In theory, a new protein structure may still be patentable even if
the structures of homologous proteins, such as naturally occurring isoforms or species or allelic variants, are known. However,
the scope of any available patent protection may be very narrow,
because the new protein structure must meet all the statutory
requirements discussed above, including novelty and non-obviousness. In practice, significant protection will most likely be
available only if the new protein structure has sufficient features to
render it novel and non-obvious in view of the known structures.

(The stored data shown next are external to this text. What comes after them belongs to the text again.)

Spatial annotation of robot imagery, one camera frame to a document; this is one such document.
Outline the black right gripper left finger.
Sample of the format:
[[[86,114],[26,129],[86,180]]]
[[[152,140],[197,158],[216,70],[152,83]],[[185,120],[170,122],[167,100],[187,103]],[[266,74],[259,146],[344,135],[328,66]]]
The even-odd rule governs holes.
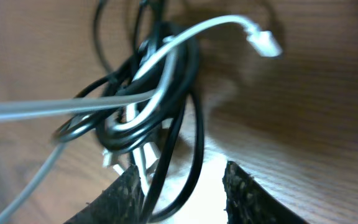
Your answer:
[[[137,166],[130,166],[65,224],[138,223],[143,199],[139,170]]]

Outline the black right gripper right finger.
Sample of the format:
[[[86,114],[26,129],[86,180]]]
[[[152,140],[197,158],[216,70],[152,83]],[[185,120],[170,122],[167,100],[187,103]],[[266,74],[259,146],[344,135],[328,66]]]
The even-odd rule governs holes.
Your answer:
[[[271,196],[250,174],[228,161],[223,177],[228,224],[306,223]]]

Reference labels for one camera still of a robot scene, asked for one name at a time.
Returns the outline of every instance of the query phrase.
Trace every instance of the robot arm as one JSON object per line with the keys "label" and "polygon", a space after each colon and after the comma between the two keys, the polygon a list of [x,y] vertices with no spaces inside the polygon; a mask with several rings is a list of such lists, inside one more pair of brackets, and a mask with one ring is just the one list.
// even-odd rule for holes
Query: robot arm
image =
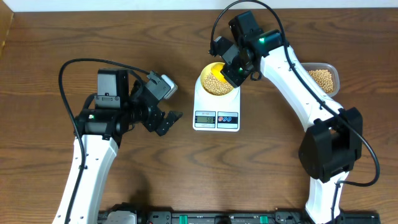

It is important to understand that patent protection may also
be available for a new protein structure even if another patent
has already issued with claims to the general features of the new
protein structure (for example the general structural features of a
protein family). Again, the new protein structure must have
novel and non-obvious structural features in order to obtain
patent protection in view of the issued patent. Remember that a
patent does not give the patent holder the right to practice the
claimed invention, it only gives the patent holder the right to
exclude others from practicing the claimed invention. Under this
scenario, the previously issued patent is referred to as a dominant
patent. This means that even if patent protection is obtained for the
new protein structure, use of that protein structure may infringe
the claims of the previously issued patent. However, the owner of
the previously issued patent would not be entitled to infringe the
claims of the patent on the new protein structure.
The impact of gene patents on the field of structural genomics
is difficult to predict. It is not likely that many claims covering
protein structures will be allowed by the US Patent Office based
solely on amino acid sequence information deduced from a new
gene sequence. However, claims to an isolated protein based on
the gene sequence may issue, provided that the patent application contains sufficient information to show that the protein is
useful and to enable claims to the isolated protein. Such patent
claims, based primarily on gene sequence information, may
dominate some of the claims in subsequent protein structure
patents. As discussed above, this would not prevent the inventor
of a protein structure from patenting the invention. However, it
could mean that the inventor would infringe some of the gene
patent claims when using the new protein structure information
It may be possible to protect certain uses of the three-dimensional structure. Exemplary uses may include using the threedimensional structure to identify structural analogs that can
then be tested for agonist or antagonist activity, or to identify
amino acid residues that may be modified by site-directed mutagenesis. Examples of patentable uses are (i) to enhance bioactivity by modifying amino acid residues in a protein’s active site (ii)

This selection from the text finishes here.